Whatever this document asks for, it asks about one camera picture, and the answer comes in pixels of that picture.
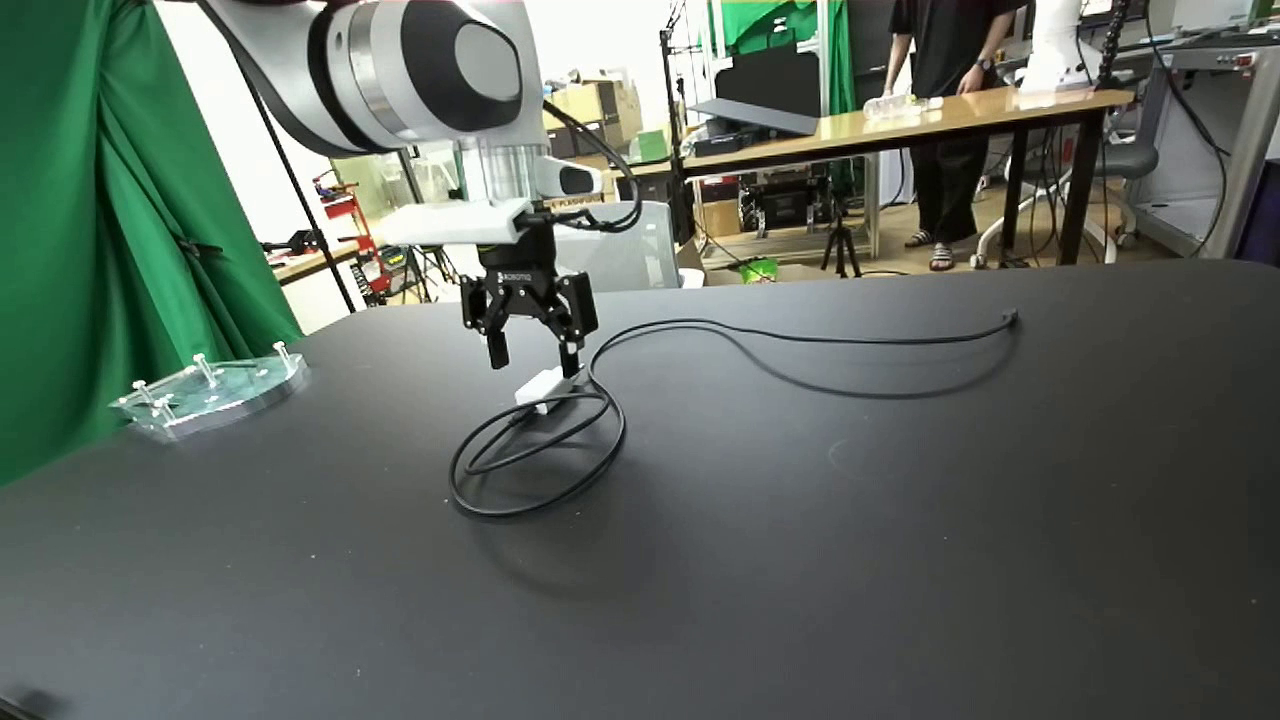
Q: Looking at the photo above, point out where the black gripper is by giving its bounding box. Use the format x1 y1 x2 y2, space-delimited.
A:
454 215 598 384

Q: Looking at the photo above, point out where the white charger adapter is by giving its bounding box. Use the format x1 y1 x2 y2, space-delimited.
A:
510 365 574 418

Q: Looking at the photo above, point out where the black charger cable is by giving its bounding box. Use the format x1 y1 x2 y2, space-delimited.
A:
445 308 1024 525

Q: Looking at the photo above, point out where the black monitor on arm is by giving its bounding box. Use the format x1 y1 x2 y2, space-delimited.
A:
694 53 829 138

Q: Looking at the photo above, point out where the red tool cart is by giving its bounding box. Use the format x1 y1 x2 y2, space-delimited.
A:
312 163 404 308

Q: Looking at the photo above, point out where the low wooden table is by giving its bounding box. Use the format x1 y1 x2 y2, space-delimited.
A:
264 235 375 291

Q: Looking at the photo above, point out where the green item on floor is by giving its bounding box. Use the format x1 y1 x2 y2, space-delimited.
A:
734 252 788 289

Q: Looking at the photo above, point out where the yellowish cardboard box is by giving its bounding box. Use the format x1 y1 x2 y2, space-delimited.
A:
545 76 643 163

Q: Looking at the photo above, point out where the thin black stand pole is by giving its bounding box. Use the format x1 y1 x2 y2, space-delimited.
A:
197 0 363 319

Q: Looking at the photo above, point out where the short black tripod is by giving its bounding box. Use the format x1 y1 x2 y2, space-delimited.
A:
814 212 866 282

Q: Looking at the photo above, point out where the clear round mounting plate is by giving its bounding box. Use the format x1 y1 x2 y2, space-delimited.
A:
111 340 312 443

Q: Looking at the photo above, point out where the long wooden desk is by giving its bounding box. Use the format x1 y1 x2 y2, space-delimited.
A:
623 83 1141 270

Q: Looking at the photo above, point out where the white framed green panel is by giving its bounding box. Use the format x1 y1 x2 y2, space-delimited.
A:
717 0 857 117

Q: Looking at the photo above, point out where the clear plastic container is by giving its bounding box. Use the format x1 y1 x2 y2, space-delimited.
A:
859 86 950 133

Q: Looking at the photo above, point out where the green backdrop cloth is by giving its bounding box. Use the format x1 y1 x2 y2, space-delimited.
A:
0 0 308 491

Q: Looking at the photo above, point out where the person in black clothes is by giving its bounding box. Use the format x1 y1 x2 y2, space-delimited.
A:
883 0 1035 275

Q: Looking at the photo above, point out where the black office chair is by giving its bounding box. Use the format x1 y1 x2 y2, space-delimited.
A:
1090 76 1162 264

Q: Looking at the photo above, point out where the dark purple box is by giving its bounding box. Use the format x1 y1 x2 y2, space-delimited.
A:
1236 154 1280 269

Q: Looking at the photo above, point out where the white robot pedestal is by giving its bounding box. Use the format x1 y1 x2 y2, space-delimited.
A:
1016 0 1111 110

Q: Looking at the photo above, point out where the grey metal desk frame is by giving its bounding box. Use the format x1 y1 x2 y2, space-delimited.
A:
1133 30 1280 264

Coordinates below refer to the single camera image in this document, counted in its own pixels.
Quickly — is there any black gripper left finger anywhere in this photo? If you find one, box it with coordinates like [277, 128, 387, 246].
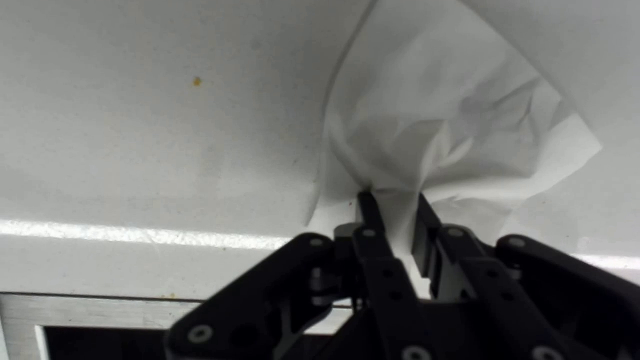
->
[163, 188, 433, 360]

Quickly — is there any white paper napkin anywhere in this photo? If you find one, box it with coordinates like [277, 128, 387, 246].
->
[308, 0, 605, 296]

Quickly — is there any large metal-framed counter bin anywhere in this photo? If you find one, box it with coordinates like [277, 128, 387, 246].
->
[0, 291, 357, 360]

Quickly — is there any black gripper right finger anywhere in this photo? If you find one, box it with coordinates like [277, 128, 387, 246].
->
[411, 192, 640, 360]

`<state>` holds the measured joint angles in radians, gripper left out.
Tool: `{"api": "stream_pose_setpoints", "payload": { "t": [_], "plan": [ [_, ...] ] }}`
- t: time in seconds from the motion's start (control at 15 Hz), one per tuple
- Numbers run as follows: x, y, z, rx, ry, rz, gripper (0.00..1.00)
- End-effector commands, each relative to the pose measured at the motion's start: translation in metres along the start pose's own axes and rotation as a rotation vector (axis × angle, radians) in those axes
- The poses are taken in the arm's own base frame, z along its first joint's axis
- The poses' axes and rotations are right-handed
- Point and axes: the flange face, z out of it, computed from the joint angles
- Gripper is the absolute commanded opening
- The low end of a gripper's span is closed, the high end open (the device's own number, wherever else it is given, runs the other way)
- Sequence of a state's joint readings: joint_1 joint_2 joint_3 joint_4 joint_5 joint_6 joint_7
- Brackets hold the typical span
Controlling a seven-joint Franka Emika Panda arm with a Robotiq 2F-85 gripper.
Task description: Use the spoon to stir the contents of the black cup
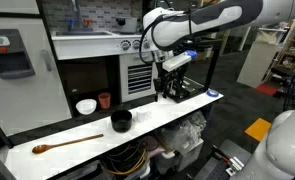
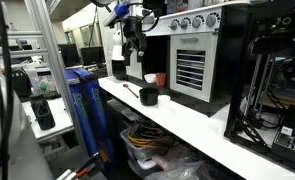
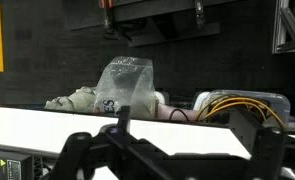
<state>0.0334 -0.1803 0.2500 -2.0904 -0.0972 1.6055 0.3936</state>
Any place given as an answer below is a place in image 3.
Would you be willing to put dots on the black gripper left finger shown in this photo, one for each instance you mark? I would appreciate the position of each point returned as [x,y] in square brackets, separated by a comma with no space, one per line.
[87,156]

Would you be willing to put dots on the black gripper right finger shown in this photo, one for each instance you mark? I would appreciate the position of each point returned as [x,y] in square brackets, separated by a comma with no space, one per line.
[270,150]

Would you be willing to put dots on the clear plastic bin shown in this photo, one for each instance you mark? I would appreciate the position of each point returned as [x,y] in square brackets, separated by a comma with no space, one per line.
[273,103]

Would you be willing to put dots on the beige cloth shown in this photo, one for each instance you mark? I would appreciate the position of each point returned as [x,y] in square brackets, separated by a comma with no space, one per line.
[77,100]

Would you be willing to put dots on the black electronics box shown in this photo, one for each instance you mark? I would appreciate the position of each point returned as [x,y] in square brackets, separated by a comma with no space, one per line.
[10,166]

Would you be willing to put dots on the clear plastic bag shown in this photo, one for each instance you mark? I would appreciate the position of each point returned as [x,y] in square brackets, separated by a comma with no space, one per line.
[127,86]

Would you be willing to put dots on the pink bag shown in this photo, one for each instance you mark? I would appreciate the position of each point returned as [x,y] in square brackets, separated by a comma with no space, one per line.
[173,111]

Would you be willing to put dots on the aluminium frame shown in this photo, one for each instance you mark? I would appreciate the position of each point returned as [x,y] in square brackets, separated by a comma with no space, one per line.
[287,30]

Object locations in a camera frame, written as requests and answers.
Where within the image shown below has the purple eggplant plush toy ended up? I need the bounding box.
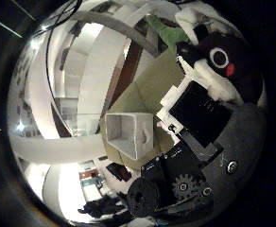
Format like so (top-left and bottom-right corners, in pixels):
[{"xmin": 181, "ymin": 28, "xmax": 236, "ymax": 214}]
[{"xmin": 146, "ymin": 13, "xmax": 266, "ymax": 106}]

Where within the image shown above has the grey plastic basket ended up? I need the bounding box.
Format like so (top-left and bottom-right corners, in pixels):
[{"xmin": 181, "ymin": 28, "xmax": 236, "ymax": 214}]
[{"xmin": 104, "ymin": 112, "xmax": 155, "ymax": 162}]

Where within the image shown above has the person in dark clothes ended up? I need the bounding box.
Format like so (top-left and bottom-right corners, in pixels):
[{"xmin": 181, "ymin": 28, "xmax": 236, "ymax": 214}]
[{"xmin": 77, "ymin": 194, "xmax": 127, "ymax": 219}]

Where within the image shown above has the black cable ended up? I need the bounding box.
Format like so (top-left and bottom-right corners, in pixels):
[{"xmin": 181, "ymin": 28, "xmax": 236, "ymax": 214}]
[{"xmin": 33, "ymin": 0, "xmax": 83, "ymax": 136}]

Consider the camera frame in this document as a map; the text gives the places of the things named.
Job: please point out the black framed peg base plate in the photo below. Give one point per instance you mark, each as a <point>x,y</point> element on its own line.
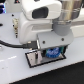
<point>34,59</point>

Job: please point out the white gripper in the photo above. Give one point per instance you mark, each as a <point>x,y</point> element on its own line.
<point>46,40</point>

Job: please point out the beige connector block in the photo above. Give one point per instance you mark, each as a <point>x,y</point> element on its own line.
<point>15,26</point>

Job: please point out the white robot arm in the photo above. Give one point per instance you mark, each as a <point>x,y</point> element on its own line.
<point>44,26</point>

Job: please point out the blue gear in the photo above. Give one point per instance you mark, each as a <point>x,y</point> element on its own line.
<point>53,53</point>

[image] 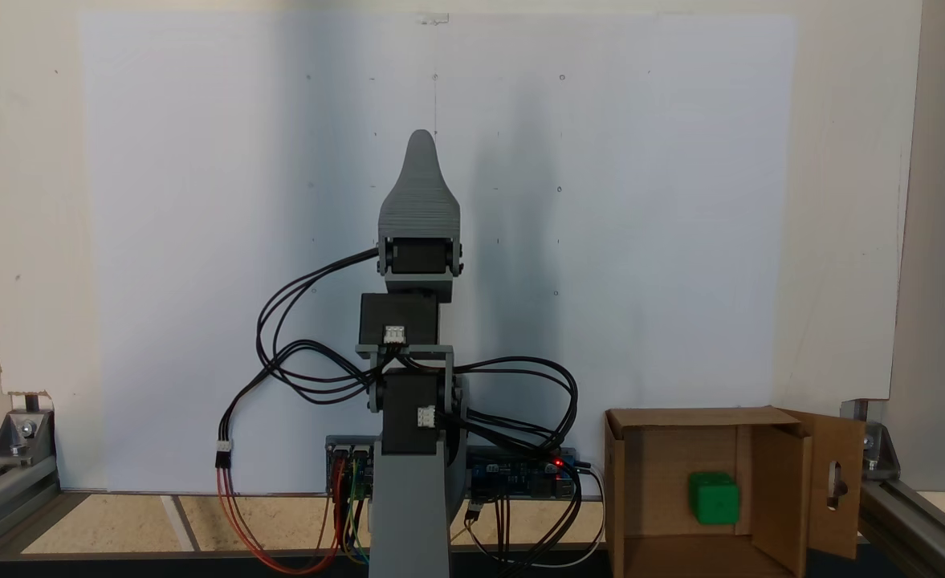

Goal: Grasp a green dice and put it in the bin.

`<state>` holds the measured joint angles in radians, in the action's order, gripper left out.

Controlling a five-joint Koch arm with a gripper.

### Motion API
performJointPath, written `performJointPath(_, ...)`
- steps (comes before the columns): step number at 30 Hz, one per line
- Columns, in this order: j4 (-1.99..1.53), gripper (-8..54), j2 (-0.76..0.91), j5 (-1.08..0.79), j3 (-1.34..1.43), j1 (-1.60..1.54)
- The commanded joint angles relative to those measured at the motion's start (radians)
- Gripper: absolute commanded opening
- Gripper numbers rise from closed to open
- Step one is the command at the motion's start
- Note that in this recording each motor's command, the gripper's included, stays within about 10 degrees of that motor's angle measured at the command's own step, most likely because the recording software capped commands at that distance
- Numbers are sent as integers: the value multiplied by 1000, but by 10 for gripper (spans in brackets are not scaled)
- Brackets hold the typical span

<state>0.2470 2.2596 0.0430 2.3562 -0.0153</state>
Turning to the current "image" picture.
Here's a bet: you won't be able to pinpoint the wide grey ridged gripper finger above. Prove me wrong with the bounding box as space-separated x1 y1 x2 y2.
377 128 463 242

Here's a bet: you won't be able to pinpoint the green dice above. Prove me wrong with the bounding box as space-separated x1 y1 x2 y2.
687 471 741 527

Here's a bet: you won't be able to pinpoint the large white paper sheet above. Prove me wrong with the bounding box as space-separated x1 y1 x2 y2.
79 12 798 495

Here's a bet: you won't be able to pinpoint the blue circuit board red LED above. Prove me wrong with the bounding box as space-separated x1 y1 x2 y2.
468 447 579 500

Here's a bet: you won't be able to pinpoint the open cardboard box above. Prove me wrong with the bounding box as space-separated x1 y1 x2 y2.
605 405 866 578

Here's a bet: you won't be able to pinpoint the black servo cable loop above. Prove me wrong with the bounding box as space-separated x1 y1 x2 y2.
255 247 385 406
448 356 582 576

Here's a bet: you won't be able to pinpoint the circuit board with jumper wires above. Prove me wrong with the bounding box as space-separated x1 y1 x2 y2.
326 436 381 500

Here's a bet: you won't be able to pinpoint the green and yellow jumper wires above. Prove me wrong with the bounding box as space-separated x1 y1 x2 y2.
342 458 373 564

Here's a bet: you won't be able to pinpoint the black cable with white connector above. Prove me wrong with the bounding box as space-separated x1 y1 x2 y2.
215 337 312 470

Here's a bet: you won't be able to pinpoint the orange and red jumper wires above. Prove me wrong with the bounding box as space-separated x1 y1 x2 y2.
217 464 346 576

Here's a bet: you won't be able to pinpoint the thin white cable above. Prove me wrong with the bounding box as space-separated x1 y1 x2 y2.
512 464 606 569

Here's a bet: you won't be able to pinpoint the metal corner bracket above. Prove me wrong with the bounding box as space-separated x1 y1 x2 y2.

WHAT THE TASK REQUIRES ▸
Where the string "picture" appears in a line of the listing, copy that line.

TASK SOLUTION ▸
Whatever this document asks for, it asks about one camera picture, and the answer comes in pixels of that picture.
Turning to the current "image" picture.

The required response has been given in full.